═════ Dataset extract ═════

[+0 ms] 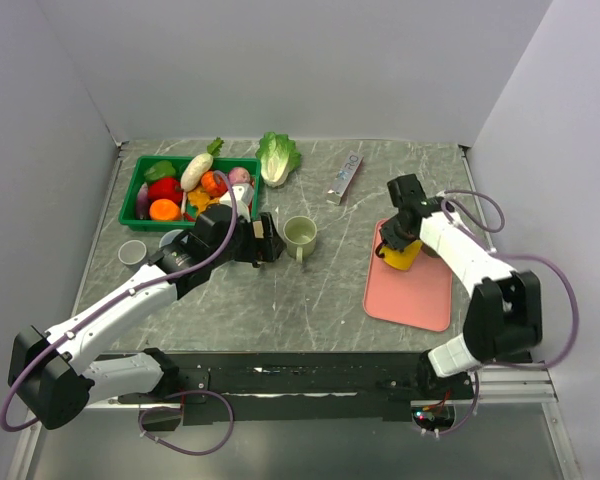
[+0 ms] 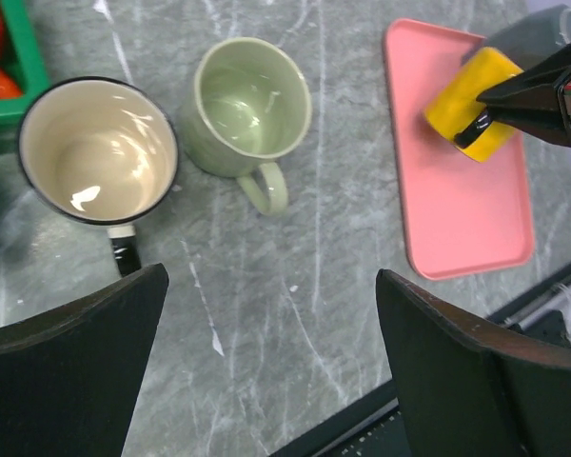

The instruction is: Turn the mug right side up

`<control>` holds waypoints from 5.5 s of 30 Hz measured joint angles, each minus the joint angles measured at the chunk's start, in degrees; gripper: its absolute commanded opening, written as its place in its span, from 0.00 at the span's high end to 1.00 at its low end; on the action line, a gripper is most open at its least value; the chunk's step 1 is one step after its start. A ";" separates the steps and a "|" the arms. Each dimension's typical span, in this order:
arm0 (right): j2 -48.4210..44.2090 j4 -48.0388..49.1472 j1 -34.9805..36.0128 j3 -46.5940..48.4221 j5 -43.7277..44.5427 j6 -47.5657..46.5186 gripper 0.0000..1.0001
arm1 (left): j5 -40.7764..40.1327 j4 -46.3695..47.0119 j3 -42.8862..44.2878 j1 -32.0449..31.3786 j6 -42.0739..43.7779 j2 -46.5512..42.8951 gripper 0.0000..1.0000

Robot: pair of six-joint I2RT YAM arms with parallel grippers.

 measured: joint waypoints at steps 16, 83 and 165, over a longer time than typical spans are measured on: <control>-22.21 11.91 0.26 -10.12 -18.75 -7.37 1.00 | 17.81 8.17 2.51 0.04 -0.87 0.79 0.01; -26.08 9.92 15.21 -8.28 -14.49 -2.71 0.40 | 1.05 3.74 18.43 -17.07 -1.70 21.97 0.99; -19.26 1.62 16.98 7.63 -23.87 -81.99 1.00 | 2.54 -3.10 18.86 -3.63 -12.31 9.33 0.09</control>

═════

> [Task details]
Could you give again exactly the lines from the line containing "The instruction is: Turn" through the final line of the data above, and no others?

> [Answer box]
The instruction is: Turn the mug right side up

`<control>` holds waypoints from 5.5 s of 30 Hz measured joint angles, each minus the joint angles measured at the chunk's start, in degrees; gripper: its absolute commanded opening, written as its place in its span, from 0.00 at the span's high end to 1.00 at its low end; on the action line, a gripper is most open at its least value; the chunk's step 1 is one step after its start. A ";" separates the steps and a "|" the arms. Each dimension's typical span, in this order:
arm0 (right): j2 -48.4210..44.2090 j4 -48.0388..49.1472 j1 -34.9805..36.0128 j3 -46.5940..48.4221 j5 -43.7277..44.5427 j6 -47.5657..46.5186 gripper 0.0000..1.0001
arm1 (left): j5 -40.7764..40.1327 j4 -46.3695..47.0119 j3 -42.8862..44.2878 j1 -32.0449..31.3786 j6 -42.0739..43.7779 j2 -46.5512..42.8951 gripper 0.0000..1.0000

Robot: pair of six-joint I2RT YAM arms with parallel grippers.

 measured: joint waypoints at steps 16, 83 and 165, over a longer time than typical spans are measured on: <control>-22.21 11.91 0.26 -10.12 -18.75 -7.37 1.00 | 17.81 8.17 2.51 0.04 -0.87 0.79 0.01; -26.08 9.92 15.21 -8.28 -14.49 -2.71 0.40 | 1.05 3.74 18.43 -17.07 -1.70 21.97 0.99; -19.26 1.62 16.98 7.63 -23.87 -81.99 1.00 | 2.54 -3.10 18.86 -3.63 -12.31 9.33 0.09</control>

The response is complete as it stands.